WHAT IS BEING ASKED
Could you restate the whole listing word for word?

DATA
++++++++++++++++++++

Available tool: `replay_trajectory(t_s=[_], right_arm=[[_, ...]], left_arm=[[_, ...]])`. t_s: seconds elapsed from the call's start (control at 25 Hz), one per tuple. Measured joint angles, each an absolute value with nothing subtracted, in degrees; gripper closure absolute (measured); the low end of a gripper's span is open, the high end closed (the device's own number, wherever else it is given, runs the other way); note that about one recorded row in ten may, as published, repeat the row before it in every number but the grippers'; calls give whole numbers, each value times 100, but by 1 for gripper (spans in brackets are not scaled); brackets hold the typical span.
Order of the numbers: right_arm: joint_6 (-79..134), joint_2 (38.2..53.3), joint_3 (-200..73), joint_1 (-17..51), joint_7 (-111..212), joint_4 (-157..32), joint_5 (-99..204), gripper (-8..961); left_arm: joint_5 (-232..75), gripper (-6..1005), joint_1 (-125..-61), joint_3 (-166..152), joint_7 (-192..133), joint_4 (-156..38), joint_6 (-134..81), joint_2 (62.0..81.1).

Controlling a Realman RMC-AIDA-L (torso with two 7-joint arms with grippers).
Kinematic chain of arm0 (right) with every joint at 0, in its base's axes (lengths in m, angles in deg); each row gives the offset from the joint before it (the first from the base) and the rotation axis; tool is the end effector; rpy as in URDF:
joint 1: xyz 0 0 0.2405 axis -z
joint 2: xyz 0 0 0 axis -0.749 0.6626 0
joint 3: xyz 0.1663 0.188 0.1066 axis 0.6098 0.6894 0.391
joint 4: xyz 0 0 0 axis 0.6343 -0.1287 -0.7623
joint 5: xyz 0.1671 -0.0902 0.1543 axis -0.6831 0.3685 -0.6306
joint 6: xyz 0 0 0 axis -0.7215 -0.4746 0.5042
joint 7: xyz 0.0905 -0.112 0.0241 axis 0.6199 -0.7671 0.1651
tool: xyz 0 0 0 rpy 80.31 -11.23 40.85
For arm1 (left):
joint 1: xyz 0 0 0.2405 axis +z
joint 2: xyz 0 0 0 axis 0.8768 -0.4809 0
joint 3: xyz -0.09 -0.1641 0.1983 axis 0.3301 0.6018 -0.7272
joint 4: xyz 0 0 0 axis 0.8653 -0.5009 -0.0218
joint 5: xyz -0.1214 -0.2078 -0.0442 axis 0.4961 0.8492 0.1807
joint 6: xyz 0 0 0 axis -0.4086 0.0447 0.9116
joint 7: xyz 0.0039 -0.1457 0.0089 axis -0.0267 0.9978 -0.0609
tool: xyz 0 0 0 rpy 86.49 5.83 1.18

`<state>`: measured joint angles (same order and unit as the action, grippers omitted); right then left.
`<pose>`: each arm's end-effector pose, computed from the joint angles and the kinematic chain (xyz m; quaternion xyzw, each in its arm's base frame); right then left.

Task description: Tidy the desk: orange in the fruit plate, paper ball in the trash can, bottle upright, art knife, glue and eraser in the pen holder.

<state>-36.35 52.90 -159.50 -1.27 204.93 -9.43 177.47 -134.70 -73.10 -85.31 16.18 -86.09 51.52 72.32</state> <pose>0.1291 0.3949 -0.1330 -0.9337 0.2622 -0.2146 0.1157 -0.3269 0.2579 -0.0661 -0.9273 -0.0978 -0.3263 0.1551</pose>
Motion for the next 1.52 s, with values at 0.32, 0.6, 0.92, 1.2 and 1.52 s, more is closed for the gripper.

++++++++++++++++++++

TASK RESPONSE
Available tool: `replay_trajectory(t_s=[_], right_arm=[[_, ...]], left_arm=[[_, ...]])`. t_s: seconds elapsed from the call's start (control at 25 Hz), one per tuple. Measured joint angles, each an absolute value with nothing subtracted, in degrees; gripper closure absolute (measured); the low end of a gripper's span is open, the high end closed (the device's own number, wherever else it is given, runs the other way); note that about one recorded row in ten may, as published, repeat the row before it in every number but the grippers'; calls give whole numbers, each value times 100, but by 1 for gripper (spans in brackets are not scaled); brackets hold the typical span.
Order of the numbers: right_arm: joint_6 (-79..134), joint_2 (38.2..53.3), joint_3 (-200..73), joint_1 (-17..51), joint_7 (-111..212), joint_4 (-157..32), joint_5 (-99..204), gripper (-8..961); left_arm: joint_5 (-232..75), gripper (-6..1005), joint_1 (-125..-61), joint_3 (-166..152), joint_7 (-192..133), joint_4 (-156..38), joint_6 (-134..81), joint_2 (62.0..81.1).

Controlling a Realman RMC-AIDA-L (torso with two 7-joint arms with grippers).
Kinematic chain of arm0 (right) with every joint at 0, in its base's axes (lengths in m, angles in deg); each row gives the offset from the joint before it (the first from the base) and the rotation axis; tool is the end effector; rpy as in URDF:
joint 1: xyz 0 0 0.2405 axis -z
joint 2: xyz 0 0 0 axis -0.749 0.6626 0
joint 3: xyz 0.1663 0.188 0.1066 axis 0.6098 0.6894 0.391
joint 4: xyz 0 0 0 axis 0.6343 -0.1287 -0.7623
joint 5: xyz 0.1671 -0.0902 0.1543 axis -0.6831 0.3685 -0.6306
joint 6: xyz 0 0 0 axis -0.7215 -0.4746 0.5042
joint 7: xyz 0.0905 -0.112 0.0241 axis 0.6199 -0.7671 0.1651
tool: xyz 0 0 0 rpy 80.31 -11.23 40.85
For arm1 (left):
joint 1: xyz 0 0 0.2405 axis +z
joint 2: xyz 0 0 0 axis 0.8768 -0.4809 0
joint 3: xyz -0.09 -0.1641 0.1983 axis 0.3301 0.6018 -0.7272
joint 4: xyz 0 0 0 axis 0.8653 -0.5009 -0.0218
joint 5: xyz -0.1214 -0.2078 -0.0442 axis 0.4961 0.8492 0.1807
joint 6: xyz 0 0 0 axis -0.4086 0.0447 0.9116
joint 7: xyz 0.0039 -0.1457 0.0089 axis -0.0267 0.9978 -0.0609
tool: xyz 0 0 0 rpy 86.49 5.83 1.18

`<state>`: measured joint angles (same order and unit as the action, grippers omitted); right then left.
`<pose>`: each arm's end-effector pose, computed from the joint angles and the kinematic chain (xyz m; quaternion xyzw, each in its arm's base frame); right then left.

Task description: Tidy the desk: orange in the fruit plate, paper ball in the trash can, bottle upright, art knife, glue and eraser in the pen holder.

<state>-36.35 52.90 -159.50 -1.27 204.93 -9.43 177.47 -134.70 -73.10 -85.31 16.18 -86.09 51.52 72.32</state> <pose>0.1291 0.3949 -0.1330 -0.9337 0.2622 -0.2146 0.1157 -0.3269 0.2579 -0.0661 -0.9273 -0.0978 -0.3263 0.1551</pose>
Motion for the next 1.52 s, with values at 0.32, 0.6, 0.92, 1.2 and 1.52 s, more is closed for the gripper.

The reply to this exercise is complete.